For the entries below, report every line that includes the word "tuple".

_ _ _ _

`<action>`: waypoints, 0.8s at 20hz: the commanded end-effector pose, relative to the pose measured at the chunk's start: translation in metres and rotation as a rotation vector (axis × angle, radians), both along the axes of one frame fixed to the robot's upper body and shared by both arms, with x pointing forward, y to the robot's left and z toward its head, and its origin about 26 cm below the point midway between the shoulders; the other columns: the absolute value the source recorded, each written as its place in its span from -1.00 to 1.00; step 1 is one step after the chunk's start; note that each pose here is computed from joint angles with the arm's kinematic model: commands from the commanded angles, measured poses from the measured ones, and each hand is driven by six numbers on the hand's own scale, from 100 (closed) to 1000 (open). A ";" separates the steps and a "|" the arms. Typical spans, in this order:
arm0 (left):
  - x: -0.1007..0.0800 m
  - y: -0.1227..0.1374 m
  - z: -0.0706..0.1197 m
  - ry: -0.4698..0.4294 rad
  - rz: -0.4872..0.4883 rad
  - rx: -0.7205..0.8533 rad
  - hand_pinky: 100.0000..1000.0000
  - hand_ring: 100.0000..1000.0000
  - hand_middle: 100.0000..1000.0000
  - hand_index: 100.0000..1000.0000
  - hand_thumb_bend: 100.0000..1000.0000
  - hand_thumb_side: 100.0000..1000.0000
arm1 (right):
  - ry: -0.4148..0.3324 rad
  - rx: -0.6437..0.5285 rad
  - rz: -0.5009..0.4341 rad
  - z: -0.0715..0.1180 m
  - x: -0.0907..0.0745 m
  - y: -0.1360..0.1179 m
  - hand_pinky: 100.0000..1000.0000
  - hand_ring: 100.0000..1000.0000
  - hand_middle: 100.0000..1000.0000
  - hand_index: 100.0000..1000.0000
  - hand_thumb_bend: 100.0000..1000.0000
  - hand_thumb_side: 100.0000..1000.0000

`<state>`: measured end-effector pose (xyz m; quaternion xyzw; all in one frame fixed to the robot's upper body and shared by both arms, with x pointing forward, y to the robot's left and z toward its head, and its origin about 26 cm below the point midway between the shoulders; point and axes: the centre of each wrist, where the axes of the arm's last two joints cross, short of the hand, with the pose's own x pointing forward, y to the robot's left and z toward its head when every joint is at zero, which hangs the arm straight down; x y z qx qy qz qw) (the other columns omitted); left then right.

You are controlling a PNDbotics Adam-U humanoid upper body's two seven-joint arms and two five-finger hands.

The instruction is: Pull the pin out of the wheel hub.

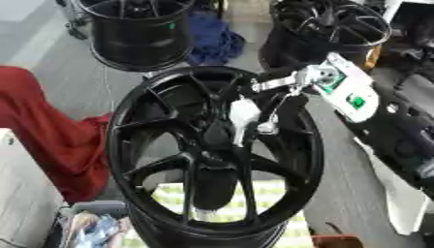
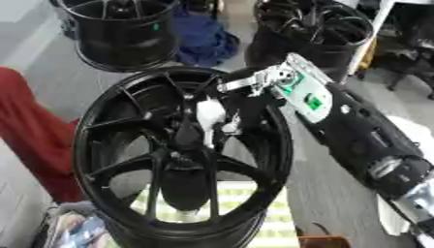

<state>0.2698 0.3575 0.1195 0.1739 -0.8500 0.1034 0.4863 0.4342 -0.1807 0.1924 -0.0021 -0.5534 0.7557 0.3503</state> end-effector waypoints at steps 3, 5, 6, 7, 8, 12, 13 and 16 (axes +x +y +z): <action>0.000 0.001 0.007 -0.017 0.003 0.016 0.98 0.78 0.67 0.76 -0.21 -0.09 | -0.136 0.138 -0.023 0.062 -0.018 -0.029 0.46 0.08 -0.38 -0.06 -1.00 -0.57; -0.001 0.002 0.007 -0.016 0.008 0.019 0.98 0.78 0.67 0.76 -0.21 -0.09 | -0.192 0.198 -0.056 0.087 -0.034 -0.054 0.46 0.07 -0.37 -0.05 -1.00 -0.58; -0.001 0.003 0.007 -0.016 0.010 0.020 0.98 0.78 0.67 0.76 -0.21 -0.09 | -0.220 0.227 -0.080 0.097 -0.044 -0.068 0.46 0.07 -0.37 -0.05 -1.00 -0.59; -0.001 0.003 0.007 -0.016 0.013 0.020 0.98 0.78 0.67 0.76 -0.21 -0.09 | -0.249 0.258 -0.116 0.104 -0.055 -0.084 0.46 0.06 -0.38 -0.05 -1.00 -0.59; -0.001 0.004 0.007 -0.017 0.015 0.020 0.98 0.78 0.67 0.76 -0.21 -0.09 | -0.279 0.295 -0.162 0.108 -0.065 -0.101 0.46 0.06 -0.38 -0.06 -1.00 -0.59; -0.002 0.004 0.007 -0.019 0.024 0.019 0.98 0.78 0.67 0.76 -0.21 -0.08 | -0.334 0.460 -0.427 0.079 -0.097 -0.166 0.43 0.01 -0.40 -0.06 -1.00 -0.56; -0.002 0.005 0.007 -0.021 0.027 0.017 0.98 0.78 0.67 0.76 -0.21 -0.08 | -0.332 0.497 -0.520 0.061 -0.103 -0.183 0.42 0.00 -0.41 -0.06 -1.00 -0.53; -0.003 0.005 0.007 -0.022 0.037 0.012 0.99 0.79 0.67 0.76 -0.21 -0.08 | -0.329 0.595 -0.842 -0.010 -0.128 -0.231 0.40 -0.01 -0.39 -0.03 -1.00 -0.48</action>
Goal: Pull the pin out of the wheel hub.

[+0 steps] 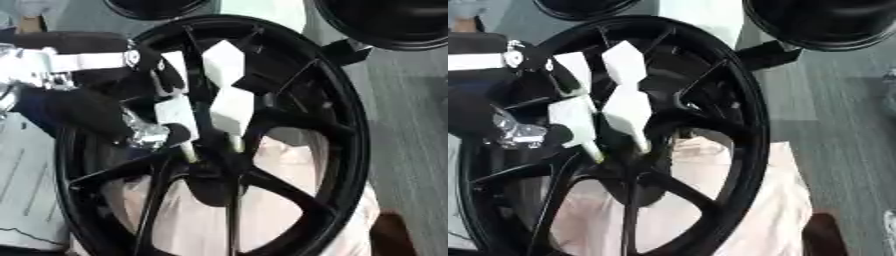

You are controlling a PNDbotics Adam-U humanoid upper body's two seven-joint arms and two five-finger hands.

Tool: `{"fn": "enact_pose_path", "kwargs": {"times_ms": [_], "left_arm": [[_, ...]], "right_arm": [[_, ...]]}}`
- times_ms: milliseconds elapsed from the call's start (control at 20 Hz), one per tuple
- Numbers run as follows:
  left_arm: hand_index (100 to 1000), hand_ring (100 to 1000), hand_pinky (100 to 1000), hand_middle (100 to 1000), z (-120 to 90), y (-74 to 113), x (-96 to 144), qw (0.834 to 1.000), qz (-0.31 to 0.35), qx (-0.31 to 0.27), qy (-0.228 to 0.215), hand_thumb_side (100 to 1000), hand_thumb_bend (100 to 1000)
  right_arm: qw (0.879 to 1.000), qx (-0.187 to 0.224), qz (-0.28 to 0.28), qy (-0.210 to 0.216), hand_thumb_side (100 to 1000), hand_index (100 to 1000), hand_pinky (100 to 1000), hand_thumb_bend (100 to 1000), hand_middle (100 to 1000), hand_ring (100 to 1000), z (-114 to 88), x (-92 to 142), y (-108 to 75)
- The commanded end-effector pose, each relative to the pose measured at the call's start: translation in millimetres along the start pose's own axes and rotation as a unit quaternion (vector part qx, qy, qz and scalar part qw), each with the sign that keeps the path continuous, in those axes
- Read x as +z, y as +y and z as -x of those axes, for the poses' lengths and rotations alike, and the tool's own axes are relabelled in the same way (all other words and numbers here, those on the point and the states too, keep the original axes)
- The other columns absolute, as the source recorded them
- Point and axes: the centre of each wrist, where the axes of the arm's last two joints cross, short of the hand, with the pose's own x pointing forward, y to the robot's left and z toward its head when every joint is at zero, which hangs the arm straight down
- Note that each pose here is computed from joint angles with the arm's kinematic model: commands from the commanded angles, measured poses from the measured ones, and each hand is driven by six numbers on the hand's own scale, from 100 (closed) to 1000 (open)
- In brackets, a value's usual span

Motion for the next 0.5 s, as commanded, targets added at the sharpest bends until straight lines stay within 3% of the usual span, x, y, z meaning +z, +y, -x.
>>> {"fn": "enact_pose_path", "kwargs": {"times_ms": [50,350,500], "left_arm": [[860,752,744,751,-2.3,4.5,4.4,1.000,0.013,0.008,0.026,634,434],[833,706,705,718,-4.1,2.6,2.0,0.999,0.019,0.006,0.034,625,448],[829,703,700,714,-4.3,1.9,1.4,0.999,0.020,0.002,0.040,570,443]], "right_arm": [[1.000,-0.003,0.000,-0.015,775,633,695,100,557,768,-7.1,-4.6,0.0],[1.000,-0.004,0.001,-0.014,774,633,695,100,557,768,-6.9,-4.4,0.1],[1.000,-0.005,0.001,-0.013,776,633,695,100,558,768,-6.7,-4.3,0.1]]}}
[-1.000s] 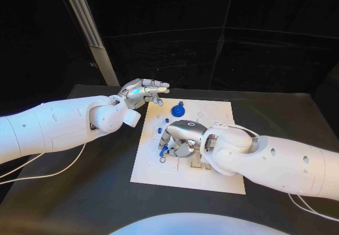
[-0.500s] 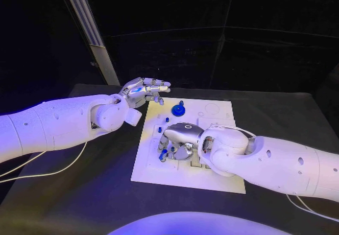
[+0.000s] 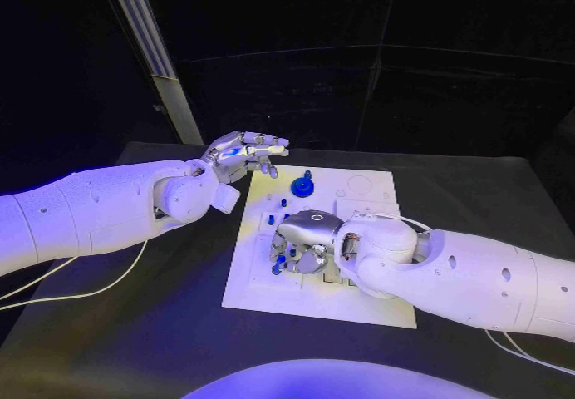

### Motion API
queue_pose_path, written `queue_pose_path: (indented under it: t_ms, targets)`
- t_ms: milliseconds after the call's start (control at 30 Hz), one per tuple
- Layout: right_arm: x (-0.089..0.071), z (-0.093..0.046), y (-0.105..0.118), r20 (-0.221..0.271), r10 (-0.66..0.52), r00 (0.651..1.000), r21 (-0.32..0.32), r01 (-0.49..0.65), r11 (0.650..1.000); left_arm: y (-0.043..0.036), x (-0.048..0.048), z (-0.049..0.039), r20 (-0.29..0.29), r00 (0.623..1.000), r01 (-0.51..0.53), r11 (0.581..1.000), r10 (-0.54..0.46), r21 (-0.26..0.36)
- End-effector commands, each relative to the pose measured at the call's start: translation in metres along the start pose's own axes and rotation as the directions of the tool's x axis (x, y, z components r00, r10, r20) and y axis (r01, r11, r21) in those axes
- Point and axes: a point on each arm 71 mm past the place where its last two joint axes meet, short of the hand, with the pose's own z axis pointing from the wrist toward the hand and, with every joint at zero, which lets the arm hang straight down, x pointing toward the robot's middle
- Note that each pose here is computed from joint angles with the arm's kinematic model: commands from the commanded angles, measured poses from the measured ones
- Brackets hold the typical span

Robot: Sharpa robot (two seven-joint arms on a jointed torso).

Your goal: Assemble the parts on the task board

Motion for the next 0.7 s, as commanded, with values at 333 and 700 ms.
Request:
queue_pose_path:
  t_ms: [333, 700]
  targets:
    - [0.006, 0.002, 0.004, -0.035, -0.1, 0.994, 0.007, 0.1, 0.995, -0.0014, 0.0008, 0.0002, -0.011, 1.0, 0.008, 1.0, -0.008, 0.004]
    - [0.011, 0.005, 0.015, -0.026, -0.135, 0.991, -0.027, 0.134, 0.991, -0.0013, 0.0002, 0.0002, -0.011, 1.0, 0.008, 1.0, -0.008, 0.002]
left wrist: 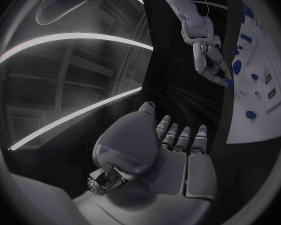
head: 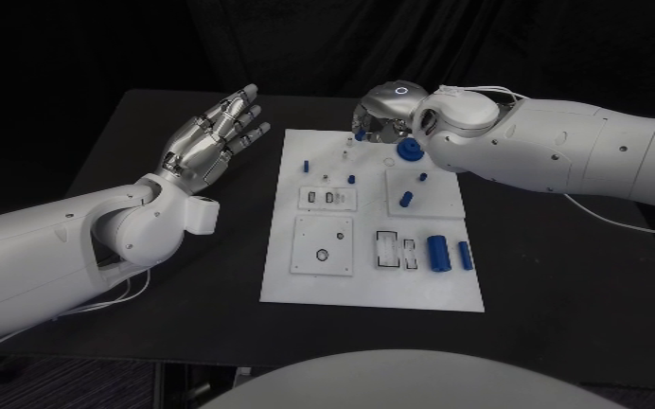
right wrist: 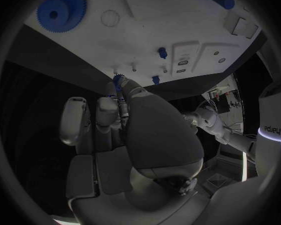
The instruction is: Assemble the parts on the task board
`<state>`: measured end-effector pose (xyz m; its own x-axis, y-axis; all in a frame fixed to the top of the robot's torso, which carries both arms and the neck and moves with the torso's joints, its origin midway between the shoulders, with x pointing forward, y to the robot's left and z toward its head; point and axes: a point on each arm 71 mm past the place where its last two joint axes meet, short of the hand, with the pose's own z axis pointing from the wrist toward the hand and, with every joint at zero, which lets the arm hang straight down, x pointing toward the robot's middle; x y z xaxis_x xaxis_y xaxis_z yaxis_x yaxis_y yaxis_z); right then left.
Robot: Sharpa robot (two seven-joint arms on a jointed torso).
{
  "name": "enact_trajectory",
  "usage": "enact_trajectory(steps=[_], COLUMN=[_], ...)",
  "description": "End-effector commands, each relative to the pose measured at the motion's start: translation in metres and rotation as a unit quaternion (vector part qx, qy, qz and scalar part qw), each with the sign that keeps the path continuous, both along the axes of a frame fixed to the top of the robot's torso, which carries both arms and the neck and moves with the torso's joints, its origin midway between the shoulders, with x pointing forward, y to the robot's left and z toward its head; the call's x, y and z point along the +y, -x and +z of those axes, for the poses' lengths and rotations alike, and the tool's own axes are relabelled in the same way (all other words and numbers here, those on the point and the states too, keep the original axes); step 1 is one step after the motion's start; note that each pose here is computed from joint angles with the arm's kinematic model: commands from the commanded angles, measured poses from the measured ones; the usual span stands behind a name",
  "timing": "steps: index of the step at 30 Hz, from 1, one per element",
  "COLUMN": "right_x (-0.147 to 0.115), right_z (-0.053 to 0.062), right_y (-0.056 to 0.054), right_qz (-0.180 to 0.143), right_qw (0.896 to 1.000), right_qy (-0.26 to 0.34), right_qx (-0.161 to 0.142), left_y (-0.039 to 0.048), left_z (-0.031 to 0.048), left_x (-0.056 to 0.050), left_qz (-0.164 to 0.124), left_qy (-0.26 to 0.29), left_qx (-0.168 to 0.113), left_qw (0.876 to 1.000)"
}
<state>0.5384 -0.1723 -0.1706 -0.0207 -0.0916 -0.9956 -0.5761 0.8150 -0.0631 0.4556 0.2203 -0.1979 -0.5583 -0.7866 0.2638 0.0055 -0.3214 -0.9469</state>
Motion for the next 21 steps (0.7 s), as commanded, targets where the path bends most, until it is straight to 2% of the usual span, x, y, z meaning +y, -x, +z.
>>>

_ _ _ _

→ **Response**
- times_ms: milliseconds elapsed from the call's start (control at 20 Hz), one per tuple
- t_ms: milliseconds after the call's start (control at 30 Hz), one per tuple

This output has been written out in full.